The goal of the new Surgical AI System (SAIS) is to provide surgeons with objective performance evaluations that can improve their work and, by extension, the outcomes of their patients. When provided with a video of a surgical procedure, SAIS can identify what type of surgery is being performed and the quality with which it was executed by a surgeon.
The system was introduced through a series of articles in the journals Nature Biomedical Engineering, npj Digital Medicine, and Communications Medicine, which were published concurrently at the end of March 2023.
"In high stakes environments such as robotic surgery, it is not realistic for AI to replace human surgeons in the short term," says Anima Anandkumar, Bren Professor of Computing and Mathematical Sciences and senior author of the studies. "Instead, we asked how AI can safely improve surgical outcomes for the patients, and hence, our focus on making human surgeons better and more effective through AI."
SAIS was trained using a large volume of video data that was annotated by medical professionals. Surgeons' performances were assessed down to the level of individual discrete motions, i.e., holding a needle, driving it through tissue, and withdrawing it from tissue. After training, SAIS was tasked with reviewing and evaluating surgeons' performance during a wide range of procedures using video from a variety of hospitals.
"SAIS has the potential to provide surgeon feedback that is accurate, consistent, and scalable," says Dani Kiyasseh, lead author of the studies, a former postdoctoral researcher at Caltech and now a senior AI engineer at Vicarious Surgical. The hope, according to the researchers, is for SAIS to provide surgeons with guidance on what skill sets need to be improved.
To make the tool more valuable for surgeons, the team developed the AI's ability to justify its skill assessments. The AI can now inform surgeons about their level of skill and provide detailed feedback on its rationale for making that assessment by pointing to specific video clips.
"We were able to show that such AI-based explanations often align with explanations that surgeons would have otherwise provided," Kiyasseh says. "Reliable AI-based explanations can pave the way for providing feedback when peer surgeons are not immediately available."
Early on, researchers testing SAIS noted that an unintended bias crept into the system in which the AI sometimes rated surgeons as more or less skilled than their experience would otherwise indicate based solely on an analysis of their overall movements.
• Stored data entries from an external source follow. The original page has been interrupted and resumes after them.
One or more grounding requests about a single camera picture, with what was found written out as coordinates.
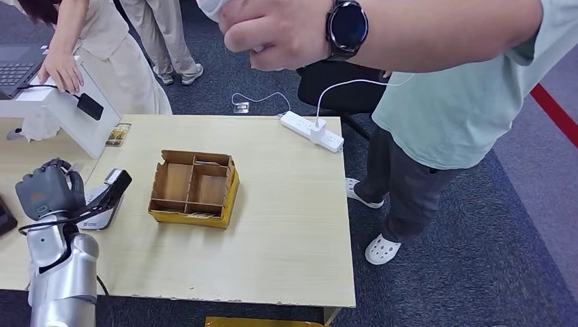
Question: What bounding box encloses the colourful picture card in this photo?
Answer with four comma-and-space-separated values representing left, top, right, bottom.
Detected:
104, 123, 133, 148

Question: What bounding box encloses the white charger cable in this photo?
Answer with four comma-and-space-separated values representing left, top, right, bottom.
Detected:
314, 74, 415, 122

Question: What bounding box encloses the dark laptop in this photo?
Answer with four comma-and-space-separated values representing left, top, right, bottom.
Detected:
0, 44, 50, 100

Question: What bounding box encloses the white handheld device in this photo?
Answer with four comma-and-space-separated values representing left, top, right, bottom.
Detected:
196, 0, 233, 22

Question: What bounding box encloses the person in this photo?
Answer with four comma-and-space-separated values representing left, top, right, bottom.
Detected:
219, 0, 578, 266
119, 0, 205, 87
6, 0, 172, 143

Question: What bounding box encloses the white charger plug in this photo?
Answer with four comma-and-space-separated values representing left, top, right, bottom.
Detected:
309, 118, 327, 145

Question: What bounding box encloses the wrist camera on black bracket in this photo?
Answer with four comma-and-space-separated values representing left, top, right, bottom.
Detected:
67, 168, 133, 224

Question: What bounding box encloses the black power adapter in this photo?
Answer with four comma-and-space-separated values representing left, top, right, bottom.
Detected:
76, 92, 105, 122

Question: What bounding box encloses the white perforated clog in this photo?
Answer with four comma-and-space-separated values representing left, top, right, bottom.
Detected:
345, 177, 384, 209
365, 233, 403, 266

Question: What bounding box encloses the grey white card reader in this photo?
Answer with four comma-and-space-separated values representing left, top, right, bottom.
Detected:
76, 183, 125, 232

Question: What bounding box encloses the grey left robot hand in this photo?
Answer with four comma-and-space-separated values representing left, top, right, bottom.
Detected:
14, 157, 87, 222

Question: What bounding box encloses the white desk riser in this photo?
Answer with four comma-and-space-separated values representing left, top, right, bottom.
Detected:
0, 56, 122, 159

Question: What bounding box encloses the red floor tape line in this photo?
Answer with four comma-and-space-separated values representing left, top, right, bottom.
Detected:
529, 83, 578, 150

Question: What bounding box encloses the black adapter cable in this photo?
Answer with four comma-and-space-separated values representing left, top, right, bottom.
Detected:
18, 83, 82, 98

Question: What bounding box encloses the black office chair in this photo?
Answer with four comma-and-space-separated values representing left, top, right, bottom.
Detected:
296, 61, 389, 141

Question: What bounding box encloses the wooden compartment box yellow base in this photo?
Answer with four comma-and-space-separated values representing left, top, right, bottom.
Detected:
147, 149, 240, 230

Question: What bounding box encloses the black flat device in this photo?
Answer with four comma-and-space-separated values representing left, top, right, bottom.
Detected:
0, 195, 18, 236

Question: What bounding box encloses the black round smartwatch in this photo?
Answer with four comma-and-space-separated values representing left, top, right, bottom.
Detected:
324, 0, 370, 62

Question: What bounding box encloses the person's left hand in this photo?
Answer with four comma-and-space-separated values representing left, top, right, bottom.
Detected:
219, 0, 337, 72

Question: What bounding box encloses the white floor cable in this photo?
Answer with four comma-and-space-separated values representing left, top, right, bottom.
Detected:
231, 91, 291, 117

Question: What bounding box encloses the white power strip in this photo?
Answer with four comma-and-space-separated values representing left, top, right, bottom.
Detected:
279, 110, 345, 153

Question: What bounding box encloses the light wooden table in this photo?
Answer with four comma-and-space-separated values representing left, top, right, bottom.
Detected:
0, 118, 100, 292
27, 114, 356, 327
To address this issue, the researchers guided the AI system to focus exclusively on pertinent aspects of the surgical video. Narrowing the focus mitigated, though did not eliminate, the bias, which the researchers are continuing to address.
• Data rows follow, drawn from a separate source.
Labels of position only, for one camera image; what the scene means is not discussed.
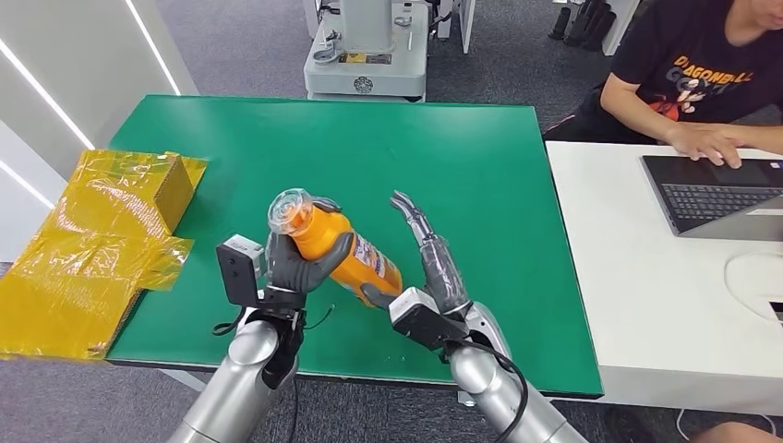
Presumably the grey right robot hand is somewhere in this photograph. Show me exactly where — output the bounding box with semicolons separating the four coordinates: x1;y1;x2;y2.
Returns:
360;190;476;319

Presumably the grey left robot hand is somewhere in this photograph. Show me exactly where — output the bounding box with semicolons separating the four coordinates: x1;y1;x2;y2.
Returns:
261;195;356;311

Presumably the orange detergent bottle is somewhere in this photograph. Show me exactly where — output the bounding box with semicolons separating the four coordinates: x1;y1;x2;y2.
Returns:
268;187;404;309

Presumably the yellow taped cardboard box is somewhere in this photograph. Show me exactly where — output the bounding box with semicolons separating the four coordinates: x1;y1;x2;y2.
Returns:
0;150;208;362

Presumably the white machine with column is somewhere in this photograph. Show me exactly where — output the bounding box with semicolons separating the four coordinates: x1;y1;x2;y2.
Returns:
304;0;429;102

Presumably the white furniture panel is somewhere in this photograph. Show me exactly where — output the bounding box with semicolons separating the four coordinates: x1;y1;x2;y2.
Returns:
457;0;477;55

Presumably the dark grey laptop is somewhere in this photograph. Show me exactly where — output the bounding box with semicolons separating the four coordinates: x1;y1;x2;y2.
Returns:
641;154;783;243

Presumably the person's right hand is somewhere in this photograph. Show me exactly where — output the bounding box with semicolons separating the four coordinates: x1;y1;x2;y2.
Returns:
667;124;746;169

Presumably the white round object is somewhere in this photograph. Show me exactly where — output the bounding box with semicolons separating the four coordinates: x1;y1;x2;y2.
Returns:
724;250;783;323

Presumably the person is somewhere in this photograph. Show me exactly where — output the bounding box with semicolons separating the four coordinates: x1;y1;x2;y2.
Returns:
543;0;783;169

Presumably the person's knee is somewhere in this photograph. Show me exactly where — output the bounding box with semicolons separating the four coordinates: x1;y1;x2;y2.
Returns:
691;422;783;443

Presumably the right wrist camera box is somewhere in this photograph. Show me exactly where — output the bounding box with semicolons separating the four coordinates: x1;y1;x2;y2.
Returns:
389;287;472;354

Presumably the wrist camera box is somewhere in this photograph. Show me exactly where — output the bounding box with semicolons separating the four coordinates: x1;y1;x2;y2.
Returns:
389;287;472;354
215;234;271;309

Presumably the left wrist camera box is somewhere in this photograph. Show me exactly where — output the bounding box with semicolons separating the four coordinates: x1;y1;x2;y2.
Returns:
215;234;271;309

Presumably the thin black wire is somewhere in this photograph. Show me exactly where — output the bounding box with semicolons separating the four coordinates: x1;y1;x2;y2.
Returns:
303;304;336;332

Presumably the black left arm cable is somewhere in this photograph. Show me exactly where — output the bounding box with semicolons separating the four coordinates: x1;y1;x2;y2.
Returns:
211;308;246;338

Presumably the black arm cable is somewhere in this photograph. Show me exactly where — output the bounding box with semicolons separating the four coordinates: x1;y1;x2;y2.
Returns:
452;339;531;443
211;308;246;338

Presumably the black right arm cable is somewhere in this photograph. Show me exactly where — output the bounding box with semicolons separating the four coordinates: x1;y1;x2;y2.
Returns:
452;339;531;443

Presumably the thin white cable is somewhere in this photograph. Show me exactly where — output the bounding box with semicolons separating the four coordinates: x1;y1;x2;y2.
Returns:
675;408;779;439
"Human-derived surgical feedback is not presently objective nor scalable," says Andrew Hung, a urologist with Keck Medicine of USC and associate professor of urology at Keck School of Medicine of USC. "AI-derived feedback, such as what our system delivers, presents a major opportunity to provide surgeons actionable feedback."
The studies are titled "A vision transformer for decoding surgeon activity from surgical videos," "Human visual explanations mitigate bias in AI-based assessment of surgeon skills," and "A multi-institutional study using artificial intelligence to provide reliable and fair feedback to surgeons." This research was funded by the National Cancer Institute.